What to produce: Please retype the records below exactly, from the first line down to and including the line with "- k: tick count".

══ Records to use

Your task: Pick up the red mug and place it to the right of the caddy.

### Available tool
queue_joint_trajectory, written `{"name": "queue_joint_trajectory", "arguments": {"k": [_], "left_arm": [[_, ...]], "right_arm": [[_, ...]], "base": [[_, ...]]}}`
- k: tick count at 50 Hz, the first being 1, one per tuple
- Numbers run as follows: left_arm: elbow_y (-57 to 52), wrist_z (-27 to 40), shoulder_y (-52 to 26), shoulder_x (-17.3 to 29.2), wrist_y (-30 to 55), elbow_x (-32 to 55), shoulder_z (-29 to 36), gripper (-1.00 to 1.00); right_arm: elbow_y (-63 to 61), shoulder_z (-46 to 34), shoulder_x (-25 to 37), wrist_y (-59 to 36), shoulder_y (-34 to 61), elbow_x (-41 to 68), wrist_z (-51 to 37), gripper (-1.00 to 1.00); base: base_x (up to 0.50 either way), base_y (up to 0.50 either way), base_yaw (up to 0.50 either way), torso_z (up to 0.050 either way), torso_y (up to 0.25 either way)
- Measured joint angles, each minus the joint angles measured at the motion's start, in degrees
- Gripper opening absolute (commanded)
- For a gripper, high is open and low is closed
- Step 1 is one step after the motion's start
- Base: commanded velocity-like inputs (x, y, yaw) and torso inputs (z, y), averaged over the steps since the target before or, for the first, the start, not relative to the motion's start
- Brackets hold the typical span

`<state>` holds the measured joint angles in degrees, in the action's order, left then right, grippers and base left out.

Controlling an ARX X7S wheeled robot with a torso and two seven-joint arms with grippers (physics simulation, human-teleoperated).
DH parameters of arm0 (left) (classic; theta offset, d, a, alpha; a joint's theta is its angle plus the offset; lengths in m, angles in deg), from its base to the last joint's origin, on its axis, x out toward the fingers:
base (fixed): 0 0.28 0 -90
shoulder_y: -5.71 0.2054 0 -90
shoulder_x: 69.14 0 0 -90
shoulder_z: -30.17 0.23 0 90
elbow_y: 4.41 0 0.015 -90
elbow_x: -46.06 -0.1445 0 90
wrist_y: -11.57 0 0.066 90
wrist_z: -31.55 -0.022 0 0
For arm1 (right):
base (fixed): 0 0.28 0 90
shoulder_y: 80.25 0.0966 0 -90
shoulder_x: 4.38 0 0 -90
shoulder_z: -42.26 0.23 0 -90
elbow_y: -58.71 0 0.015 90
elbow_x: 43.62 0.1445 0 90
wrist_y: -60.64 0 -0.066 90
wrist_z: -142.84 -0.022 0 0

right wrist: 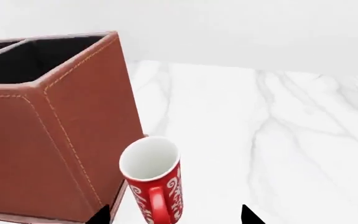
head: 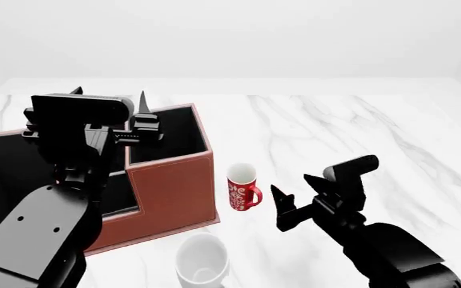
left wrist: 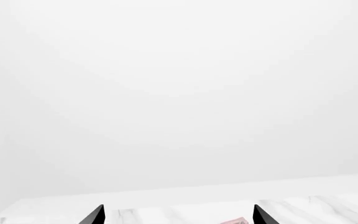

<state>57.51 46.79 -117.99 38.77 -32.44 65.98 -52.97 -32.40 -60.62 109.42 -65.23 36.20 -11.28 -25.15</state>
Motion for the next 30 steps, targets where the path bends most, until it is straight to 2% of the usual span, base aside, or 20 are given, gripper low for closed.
{"name": "queue_joint_trajectory", "arguments": {"k": [7, 15, 30], "left_arm": [[-0.30, 0.20, -0.08, 0.06, 0.22, 0.14, 0.16, 1.00], [-0.40, 0.36, -0.17, 0.14, 0.26, 0.27, 0.32, 1.00], [-0.15, 0.58, -0.33, 0.24, 0.04, 0.43, 0.56, 1.00]], "right_arm": [[-15.26, 8.87, 3.69, -2.76, -4.68, 7.11, -4.89, 1.00], [-25.13, 16.53, 4.58, -3.96, -6.15, 13.39, -9.81, 1.00], [-29.87, 19.34, 3.76, -3.37, -6.41, 15.30, -12.86, 1.00]], "base": [[0.00, 0.00, 0.00, 0.000, 0.000], [0.00, 0.00, 0.00, 0.000, 0.000], [0.00, 0.00, 0.00, 0.000, 0.000]]}}
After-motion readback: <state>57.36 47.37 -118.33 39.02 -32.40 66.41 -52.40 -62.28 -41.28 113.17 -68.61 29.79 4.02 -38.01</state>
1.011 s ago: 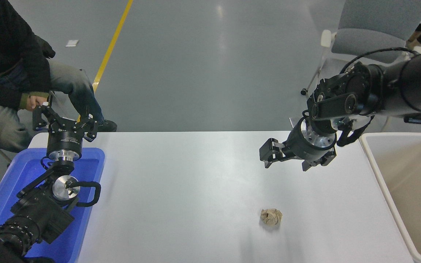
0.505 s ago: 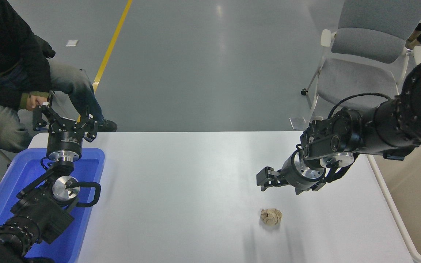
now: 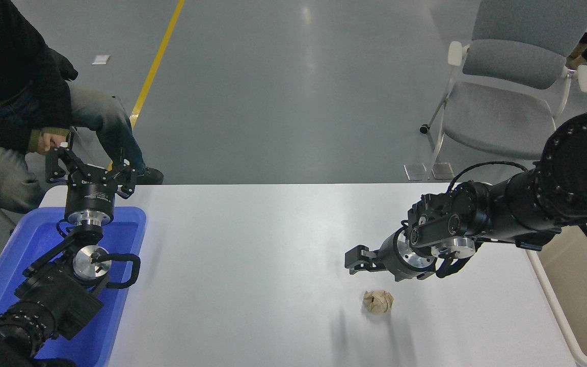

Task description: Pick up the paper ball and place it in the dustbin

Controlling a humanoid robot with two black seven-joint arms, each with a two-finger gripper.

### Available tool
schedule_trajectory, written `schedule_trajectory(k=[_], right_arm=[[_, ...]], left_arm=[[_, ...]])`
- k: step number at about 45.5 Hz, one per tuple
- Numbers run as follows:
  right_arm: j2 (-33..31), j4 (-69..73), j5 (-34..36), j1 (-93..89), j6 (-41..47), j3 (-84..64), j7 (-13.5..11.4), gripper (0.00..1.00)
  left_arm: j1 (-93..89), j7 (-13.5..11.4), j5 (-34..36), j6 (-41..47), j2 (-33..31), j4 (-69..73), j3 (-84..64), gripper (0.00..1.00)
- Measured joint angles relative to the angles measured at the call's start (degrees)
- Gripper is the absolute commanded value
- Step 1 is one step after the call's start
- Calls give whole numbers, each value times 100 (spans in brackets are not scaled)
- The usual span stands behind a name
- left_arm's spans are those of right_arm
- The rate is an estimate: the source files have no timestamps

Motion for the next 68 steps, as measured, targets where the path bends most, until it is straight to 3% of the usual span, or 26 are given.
schedule_trajectory(k=[31,68], right_arm=[[0,-461,-534,-811,-338,46,-48,100],[0,-683,-682,-1257,-532,48,-47,100]], left_arm=[[0,0,0,0,0,0,0,99],[3,0,0,0,0,0,0,99]])
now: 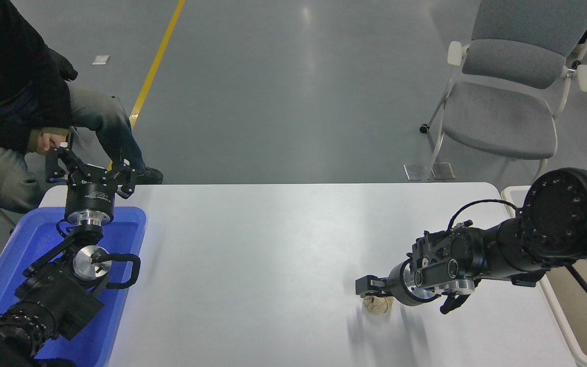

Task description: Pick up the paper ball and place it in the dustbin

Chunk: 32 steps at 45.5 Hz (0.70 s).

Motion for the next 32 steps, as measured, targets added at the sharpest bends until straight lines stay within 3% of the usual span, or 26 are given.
schedule_trajectory(k=[32], right_arm=[[0,-95,-6,-209,-120,41,2,100]], left_arm=[[-2,0,0,0,-1,0,0,99]])
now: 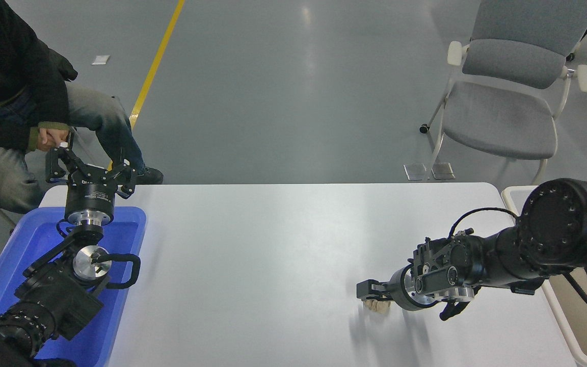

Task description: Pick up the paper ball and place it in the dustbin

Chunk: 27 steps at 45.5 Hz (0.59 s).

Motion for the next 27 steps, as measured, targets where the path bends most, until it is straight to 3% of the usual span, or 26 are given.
schedule_trajectory(k=[8,16,23,27], right_arm=[[0,-32,0,-15,-11,2,0,93],[0,-59,-5,-23,-16,2,2,55],[0,-70,-77,-25,-18,2,16,40],[0,-73,-117,-32,-19,2,26,21]], left_arm=[[-2,0,0,0,1,0,0,99],[-2,0,0,0,1,0,0,99],[-1,0,0,0,1,0,0,99],[-1,0,0,0,0,0,0,99]])
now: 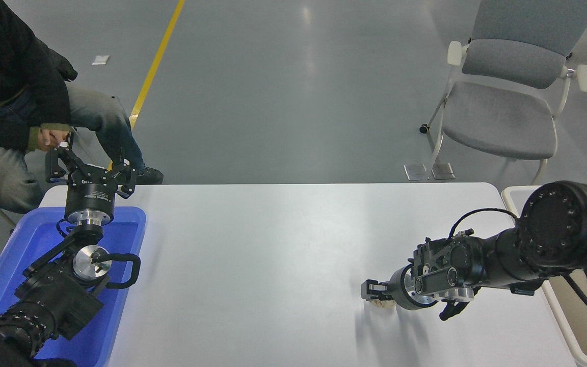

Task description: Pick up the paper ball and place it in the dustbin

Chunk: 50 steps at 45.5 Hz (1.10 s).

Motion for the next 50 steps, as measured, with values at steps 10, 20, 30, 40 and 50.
schedule_trajectory(k=[10,20,30,40,50], right_arm=[[0,-4,-52,-14,-1,0,17,0],[0,-1,-68,-15,-1,0,29,0],[0,93,-77,90,14,-39,36,0],[0,682,-126,678,81,-164,54,0],[-203,1745,-257,1995,326,-471,70,0]], left_arm=[[1,0,0,0,0,0,0,99],[1,0,0,0,-1,0,0,99],[1,0,0,0,0,0,0,99],[1,0,1,0,1,0,0,99],[-2,-1,4,-1,2,0,0,99]])
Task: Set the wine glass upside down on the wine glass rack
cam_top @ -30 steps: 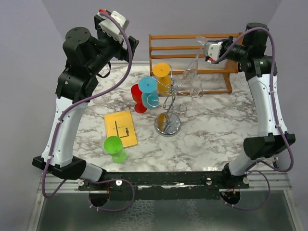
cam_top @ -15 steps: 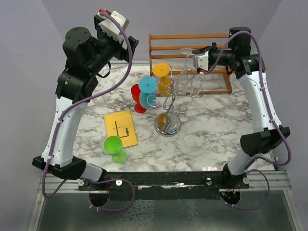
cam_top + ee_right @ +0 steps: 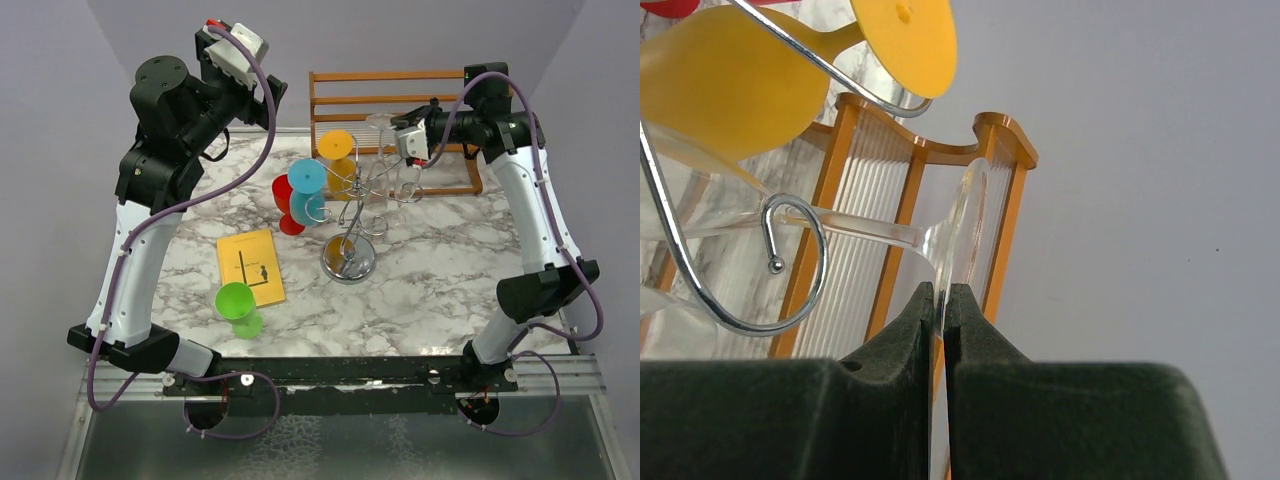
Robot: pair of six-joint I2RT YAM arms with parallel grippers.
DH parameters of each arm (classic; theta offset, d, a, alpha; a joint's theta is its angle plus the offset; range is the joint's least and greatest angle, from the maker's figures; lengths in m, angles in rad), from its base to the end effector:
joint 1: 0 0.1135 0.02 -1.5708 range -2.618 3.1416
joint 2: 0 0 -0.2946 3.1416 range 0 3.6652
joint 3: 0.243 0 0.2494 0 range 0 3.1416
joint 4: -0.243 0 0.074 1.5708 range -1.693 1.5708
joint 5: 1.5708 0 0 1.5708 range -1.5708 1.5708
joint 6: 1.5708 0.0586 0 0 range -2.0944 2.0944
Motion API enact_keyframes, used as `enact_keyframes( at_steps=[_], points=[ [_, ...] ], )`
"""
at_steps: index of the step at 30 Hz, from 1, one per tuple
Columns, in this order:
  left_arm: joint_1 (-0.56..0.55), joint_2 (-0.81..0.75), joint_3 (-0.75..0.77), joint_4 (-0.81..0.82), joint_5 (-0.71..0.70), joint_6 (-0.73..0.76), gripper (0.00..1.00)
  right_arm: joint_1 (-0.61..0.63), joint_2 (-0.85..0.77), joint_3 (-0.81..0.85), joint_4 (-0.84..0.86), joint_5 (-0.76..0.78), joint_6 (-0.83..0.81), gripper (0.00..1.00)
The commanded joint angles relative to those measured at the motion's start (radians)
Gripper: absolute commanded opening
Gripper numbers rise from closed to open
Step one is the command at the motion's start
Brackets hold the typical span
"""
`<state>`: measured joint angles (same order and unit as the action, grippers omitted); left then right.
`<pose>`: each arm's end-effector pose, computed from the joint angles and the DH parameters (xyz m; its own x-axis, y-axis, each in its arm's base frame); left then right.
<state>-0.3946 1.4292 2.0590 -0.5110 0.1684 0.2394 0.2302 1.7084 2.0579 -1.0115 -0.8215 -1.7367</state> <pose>0.2451 -0.1127 0.6118 0.2326 0.1564 -0.9599 0.4915 0.8328 0.2548 0.3379 0.1233 0.4746 0.8067 -0.5009 -0.3136 -0.4717 -0.2261 -0.8523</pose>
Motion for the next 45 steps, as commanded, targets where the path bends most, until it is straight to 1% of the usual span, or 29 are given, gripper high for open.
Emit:
enact_keyframes(
  at_steps=[1,16,34,41,45],
  points=[
    [0.003,0.002,0.005,-0.001,-0.004,0.012,0.82,0.009,-0.005,0.043,-0.060,-0.042,-0.066,0.03],
    [0.003,-0.003,-0.008,0.000,-0.003,0.022,0.82,0.044,-0.023,0.039,-0.126,-0.013,-0.136,0.04],
    [0.003,-0.007,-0.009,-0.003,0.000,0.037,0.82,0.060,-0.070,0.041,-0.193,-0.038,-0.138,0.03],
    [0.004,-0.009,-0.015,-0.005,0.002,0.040,0.82,0.060,-0.106,0.025,-0.206,0.011,-0.133,0.03],
    [0.003,-0.011,-0.017,-0.006,0.008,0.038,0.82,0.060,-0.133,0.000,-0.201,0.065,-0.114,0.03]
  ],
)
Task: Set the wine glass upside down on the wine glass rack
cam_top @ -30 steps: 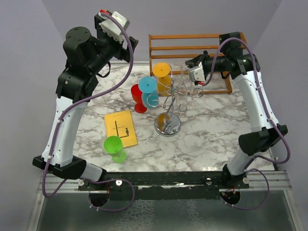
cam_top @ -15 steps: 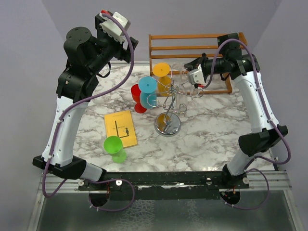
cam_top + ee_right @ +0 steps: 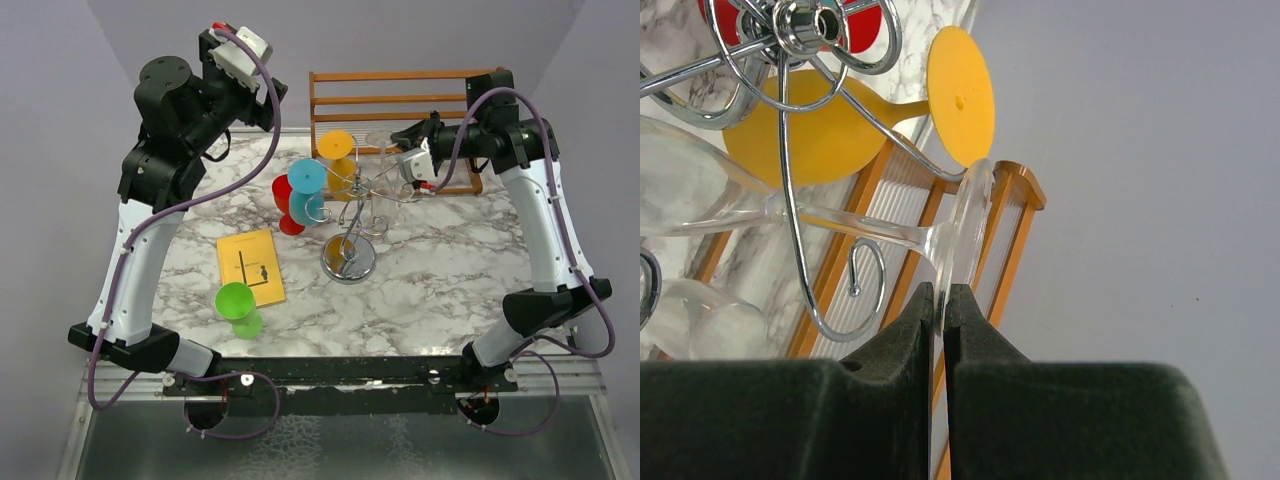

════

Result of this task:
Your task: Pick up the red mug and place it to the right of the caddy.

### Available tool
queue_joint_trajectory, written `{"name": "queue_joint_trajectory", "arguments": {"k": [_], "left_arm": [[_, ...]], "right_arm": [[_, ...]], "base": [[_, ...]]}}`
- k: tick count at 50 Hz, the first being 1, one per tuple

No further work is required for this exercise.